Taking the line that contains "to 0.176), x" as the first, copy each line exactly up to and including the last line below.

Dataset records
▼

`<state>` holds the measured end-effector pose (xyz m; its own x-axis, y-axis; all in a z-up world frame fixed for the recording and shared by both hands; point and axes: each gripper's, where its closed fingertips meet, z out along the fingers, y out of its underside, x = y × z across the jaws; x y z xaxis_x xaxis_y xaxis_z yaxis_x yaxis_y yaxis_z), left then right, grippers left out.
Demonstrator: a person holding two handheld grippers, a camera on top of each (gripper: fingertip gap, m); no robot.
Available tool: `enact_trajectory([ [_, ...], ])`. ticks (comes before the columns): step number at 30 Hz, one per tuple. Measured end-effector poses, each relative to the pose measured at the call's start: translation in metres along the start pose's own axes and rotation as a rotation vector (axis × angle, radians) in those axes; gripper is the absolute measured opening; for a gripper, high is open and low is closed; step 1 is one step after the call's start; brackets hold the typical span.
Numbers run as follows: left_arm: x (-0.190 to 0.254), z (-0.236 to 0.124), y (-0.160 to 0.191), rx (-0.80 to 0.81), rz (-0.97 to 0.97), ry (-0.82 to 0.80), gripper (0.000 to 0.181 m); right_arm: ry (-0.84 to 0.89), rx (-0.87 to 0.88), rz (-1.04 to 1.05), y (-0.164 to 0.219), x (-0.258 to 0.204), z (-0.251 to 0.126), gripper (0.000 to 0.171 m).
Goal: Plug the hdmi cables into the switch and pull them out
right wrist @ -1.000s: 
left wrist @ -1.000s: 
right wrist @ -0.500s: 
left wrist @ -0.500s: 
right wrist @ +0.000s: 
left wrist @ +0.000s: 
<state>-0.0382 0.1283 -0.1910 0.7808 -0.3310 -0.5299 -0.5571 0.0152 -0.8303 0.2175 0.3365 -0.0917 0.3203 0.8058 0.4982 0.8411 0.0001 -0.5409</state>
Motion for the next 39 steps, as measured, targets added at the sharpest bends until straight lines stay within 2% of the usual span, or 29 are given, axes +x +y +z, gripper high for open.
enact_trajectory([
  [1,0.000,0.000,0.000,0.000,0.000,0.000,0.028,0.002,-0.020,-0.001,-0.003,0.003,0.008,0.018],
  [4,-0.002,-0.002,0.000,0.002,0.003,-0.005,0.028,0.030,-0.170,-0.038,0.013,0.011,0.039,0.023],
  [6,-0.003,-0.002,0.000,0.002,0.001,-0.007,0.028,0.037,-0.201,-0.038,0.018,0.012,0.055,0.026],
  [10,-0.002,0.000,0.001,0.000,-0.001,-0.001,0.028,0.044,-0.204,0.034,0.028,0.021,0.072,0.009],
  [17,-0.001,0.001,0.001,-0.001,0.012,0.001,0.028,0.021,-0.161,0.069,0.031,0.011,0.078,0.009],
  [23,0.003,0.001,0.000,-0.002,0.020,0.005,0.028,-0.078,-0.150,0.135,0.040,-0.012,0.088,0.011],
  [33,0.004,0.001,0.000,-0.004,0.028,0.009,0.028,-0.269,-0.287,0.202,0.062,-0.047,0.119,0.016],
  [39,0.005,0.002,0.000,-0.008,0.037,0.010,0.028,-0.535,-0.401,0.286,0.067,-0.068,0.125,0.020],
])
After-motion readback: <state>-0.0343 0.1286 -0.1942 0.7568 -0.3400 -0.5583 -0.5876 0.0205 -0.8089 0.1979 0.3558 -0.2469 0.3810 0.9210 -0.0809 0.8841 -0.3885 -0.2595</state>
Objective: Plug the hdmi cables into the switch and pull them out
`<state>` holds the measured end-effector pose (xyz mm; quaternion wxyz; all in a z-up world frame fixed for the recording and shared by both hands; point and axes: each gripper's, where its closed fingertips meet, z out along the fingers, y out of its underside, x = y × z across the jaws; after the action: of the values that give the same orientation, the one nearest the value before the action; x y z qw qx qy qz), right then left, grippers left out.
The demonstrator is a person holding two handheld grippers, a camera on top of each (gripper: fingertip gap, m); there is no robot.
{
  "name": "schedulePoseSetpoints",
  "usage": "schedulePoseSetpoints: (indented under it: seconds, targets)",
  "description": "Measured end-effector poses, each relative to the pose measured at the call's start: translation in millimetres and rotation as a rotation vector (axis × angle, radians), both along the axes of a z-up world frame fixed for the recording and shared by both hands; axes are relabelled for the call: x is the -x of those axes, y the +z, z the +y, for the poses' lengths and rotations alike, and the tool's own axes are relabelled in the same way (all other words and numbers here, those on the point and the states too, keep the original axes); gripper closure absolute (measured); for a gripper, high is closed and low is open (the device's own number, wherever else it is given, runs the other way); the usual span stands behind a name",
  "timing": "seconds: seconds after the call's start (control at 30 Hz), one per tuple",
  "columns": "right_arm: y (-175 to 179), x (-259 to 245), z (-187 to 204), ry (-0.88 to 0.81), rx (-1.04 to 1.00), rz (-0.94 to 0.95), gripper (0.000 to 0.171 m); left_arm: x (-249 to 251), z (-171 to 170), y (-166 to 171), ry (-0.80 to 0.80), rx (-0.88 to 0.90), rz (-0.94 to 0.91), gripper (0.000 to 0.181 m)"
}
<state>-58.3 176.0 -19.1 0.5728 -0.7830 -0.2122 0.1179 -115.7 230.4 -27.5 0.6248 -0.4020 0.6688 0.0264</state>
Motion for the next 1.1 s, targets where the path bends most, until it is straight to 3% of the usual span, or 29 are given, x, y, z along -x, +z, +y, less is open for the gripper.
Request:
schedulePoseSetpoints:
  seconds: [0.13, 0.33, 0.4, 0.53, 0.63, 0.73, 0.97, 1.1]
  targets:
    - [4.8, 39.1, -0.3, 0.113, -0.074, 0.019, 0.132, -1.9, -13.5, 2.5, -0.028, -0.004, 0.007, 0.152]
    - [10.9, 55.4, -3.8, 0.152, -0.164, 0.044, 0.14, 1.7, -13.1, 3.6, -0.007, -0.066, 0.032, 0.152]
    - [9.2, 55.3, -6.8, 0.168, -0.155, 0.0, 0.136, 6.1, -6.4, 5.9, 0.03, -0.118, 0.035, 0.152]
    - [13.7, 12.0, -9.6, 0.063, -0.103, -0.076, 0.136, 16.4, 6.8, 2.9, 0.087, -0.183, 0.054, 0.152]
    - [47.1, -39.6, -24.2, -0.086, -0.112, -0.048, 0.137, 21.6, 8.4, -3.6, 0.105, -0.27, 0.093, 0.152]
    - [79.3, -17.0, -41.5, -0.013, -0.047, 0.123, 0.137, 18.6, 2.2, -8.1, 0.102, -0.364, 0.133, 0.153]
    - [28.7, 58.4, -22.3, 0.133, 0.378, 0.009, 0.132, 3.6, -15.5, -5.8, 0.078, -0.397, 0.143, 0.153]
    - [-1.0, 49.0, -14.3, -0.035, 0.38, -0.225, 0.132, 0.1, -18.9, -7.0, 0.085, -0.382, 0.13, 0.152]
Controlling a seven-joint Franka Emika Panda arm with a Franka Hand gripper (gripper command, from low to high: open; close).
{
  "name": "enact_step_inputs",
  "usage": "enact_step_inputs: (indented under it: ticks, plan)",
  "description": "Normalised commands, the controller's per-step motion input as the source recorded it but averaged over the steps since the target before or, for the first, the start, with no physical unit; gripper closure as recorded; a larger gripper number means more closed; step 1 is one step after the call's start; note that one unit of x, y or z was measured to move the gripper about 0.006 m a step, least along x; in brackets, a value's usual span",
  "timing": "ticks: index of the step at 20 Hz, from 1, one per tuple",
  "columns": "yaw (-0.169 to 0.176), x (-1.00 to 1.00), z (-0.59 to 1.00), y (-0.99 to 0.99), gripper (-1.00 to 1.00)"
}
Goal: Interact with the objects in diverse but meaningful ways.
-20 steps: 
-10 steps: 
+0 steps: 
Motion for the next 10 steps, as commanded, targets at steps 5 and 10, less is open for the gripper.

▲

## [WRITTEN ANSWER]
  "columns": "yaw (-0.169 to 0.176), x (-1.00 to 1.00), z (-0.59 to 1.00), y (-0.99 to 0.99), gripper (-1.00 to 1.00)"
}
Goal: Interact with the objects in diverse but meaningful ways.
-20 steps: 
-10 steps: 
+0 steps: 
Motion for the next 10 steps, as commanded, targets at steps 5 and 10, less is open for the gripper.

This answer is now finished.